TASK STATEMENT ▸
The task calls for every line of the data to be retyped exactly.

THE DATA ▸
= Beginning of Section =
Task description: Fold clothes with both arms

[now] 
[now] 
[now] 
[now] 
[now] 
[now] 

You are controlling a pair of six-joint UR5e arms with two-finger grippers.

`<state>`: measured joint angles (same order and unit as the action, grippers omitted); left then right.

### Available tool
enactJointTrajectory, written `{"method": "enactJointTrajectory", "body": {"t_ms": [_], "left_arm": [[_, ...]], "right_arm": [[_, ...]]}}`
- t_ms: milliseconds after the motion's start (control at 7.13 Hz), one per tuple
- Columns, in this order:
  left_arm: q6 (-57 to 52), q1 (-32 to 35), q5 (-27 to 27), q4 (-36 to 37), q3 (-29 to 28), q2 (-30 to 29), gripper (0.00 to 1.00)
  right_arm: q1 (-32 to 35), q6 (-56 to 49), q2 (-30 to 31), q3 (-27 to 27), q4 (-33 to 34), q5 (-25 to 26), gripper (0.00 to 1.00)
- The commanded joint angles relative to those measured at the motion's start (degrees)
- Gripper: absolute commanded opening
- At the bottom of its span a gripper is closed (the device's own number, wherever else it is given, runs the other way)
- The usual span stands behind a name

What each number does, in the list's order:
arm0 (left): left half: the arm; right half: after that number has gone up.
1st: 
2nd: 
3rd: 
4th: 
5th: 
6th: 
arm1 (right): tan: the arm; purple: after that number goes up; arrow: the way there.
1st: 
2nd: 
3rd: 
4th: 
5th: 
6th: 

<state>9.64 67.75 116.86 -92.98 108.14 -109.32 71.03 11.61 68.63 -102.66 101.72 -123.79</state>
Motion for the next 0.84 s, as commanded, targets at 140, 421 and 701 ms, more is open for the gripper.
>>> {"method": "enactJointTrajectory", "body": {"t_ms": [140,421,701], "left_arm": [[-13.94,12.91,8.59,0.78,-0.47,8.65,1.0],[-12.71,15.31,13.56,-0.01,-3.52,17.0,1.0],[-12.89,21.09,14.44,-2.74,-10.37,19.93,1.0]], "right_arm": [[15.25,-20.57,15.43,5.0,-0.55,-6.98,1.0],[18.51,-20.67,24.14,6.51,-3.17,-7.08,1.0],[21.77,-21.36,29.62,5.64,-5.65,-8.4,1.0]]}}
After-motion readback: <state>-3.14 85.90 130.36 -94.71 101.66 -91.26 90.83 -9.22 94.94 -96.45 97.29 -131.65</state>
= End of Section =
RESPONSE TO THIS TASK ▸
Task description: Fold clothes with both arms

[now] 
[now] 
[now] 
[now] 
[now] 
[now] 

You are controlling a pair of six-joint UR5e arms with two-finger grippers.

`<state>`: measured joint angles (same order and unit as the action, grippers omitted); left then right.

### Available tool
enactJointTrajectory, written `{"method": "enactJointTrajectory", "body": {"t_ms": [_], "left_arm": [[_, ...]], "right_arm": [[_, ...]]}}`
- t_ms: milliseconds after the motion's start (control at 7.13 Hz), one per tuple
- Columns, in this order:
  left_arm: q6 (-57 to 52), q1 (-32 to 35), q5 (-27 to 27), q4 (-36 to 37), q3 (-29 to 28), q2 (-30 to 29), gripper (0.00 to 1.00)
  right_arm: q1 (-32 to 35), q6 (-56 to 49), q2 (-30 to 31), q3 (-27 to 27), q4 (-33 to 34), q5 (-25 to 26), gripper (0.00 to 1.00)
- The commanded joint angles relative to those measured at the motion's start (degrees)
- Gripper: absolute commanded opening
- At the bottom of its span a gripper is closed (the device's own number, wherever else it is given, runs the other way)
- The usual span stands behind a name

What each number does, in the list's order:
arm0 (left): left half: the arm; right half: after that number has gone up.
1st: 
2nd: 
3rd: 
4th: 
5th: 
6th: 
arm1 (right): tan: the arm; purple: after that number goes up; arrow: the way there.
1st: 
2nd: 
3rd: 
4th: 
5th: 
6th: 

<state>9.64 67.75 116.86 -92.98 108.14 -109.32 71.03 11.61 68.63 -102.66 101.72 -123.79</state>
Motion for the next 0.84 s, as commanded, targets at 140, 421 and 701 ms, more is open for the gripper.
>>> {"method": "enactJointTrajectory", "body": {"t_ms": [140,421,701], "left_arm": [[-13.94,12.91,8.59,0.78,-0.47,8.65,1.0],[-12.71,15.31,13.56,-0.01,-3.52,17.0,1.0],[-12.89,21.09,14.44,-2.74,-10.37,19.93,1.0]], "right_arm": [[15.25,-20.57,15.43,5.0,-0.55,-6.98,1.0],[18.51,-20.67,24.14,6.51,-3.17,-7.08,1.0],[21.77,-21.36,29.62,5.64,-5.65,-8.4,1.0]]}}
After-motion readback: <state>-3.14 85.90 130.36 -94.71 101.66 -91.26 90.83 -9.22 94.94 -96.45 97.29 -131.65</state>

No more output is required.